What to work on:
Looking at the listing below, retype exactly the lines starting at the one containing "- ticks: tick" and ending at the one containing "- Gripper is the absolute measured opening", both included, and nothing else.

--

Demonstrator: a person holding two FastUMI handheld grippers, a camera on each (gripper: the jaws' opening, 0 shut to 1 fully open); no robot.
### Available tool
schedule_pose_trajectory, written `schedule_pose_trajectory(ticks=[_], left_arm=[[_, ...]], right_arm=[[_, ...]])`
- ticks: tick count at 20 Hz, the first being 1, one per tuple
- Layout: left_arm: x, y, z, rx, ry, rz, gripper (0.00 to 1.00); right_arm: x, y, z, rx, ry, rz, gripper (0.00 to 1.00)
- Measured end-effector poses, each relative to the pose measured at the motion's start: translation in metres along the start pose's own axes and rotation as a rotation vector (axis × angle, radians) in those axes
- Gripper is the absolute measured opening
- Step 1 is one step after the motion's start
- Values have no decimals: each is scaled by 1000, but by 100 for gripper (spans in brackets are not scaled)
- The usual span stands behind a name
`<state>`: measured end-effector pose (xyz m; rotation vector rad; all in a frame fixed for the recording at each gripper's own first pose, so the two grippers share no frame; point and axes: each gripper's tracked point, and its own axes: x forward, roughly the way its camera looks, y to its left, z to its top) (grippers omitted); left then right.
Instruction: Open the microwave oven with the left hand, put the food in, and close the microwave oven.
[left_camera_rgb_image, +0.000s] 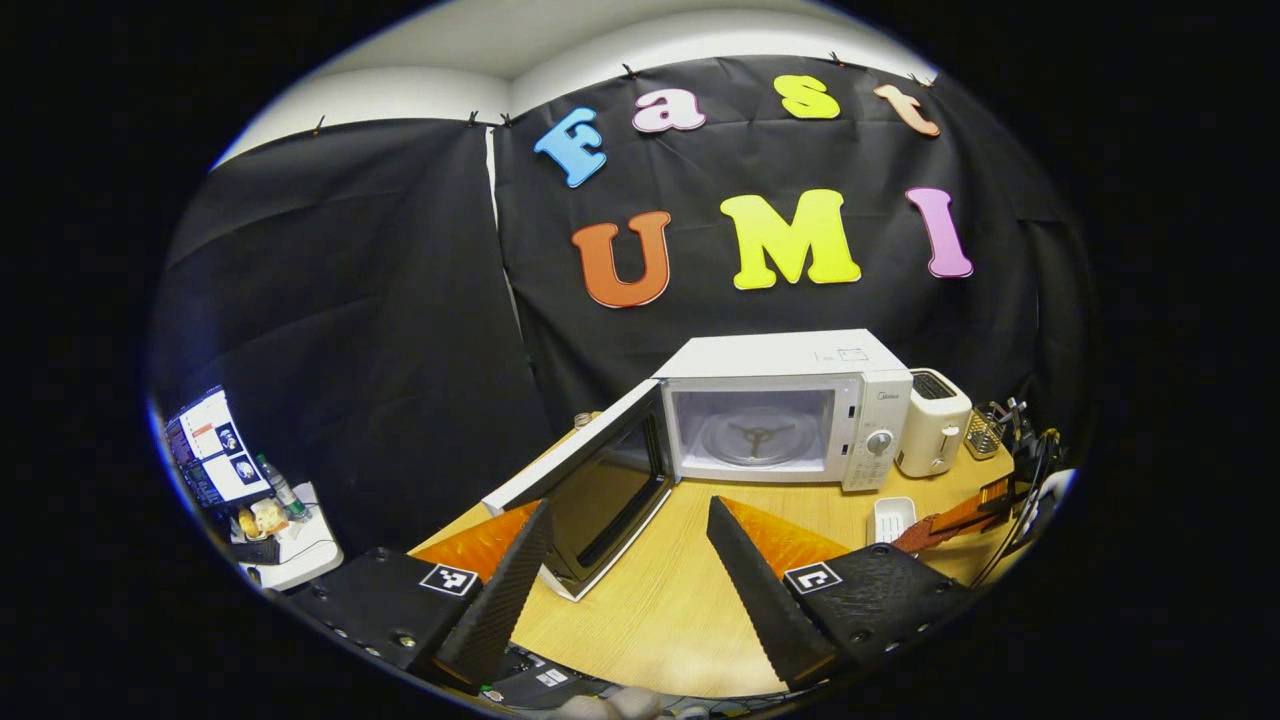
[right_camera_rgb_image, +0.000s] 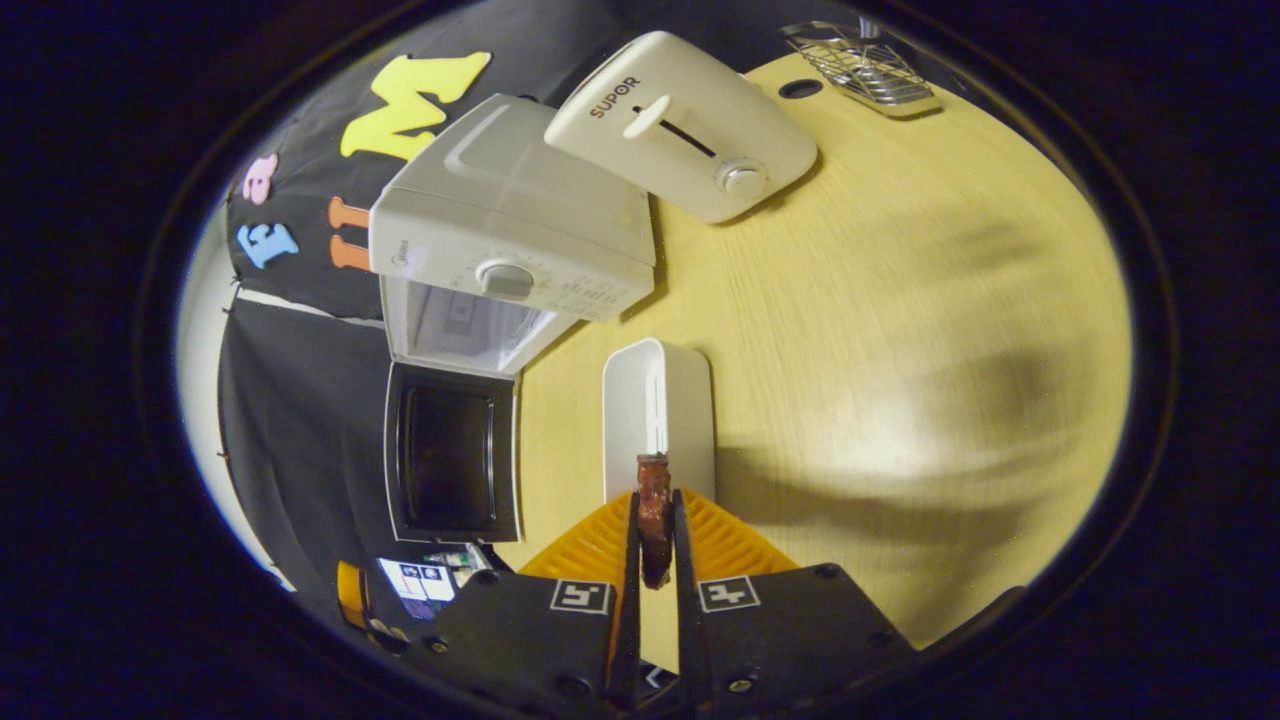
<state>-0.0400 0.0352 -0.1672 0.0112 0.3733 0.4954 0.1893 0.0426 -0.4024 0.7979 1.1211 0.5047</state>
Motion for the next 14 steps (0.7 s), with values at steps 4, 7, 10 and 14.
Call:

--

Your solution:
- ticks: tick count at 20 Hz, the first being 1, one per tuple
- Layout: left_arm: x, y, z, rx, ry, rz, gripper (0.00 to 1.00); right_arm: x, y, z, rx, ry, rz, gripper (0.00 to 1.00)
- Measured end-effector poses, each relative to the pose measured at the motion's start: translation in metres along the start pose's own axes and rotation as a rotation vector (axis × angle, radians) in those axes
- Gripper is the absolute measured opening

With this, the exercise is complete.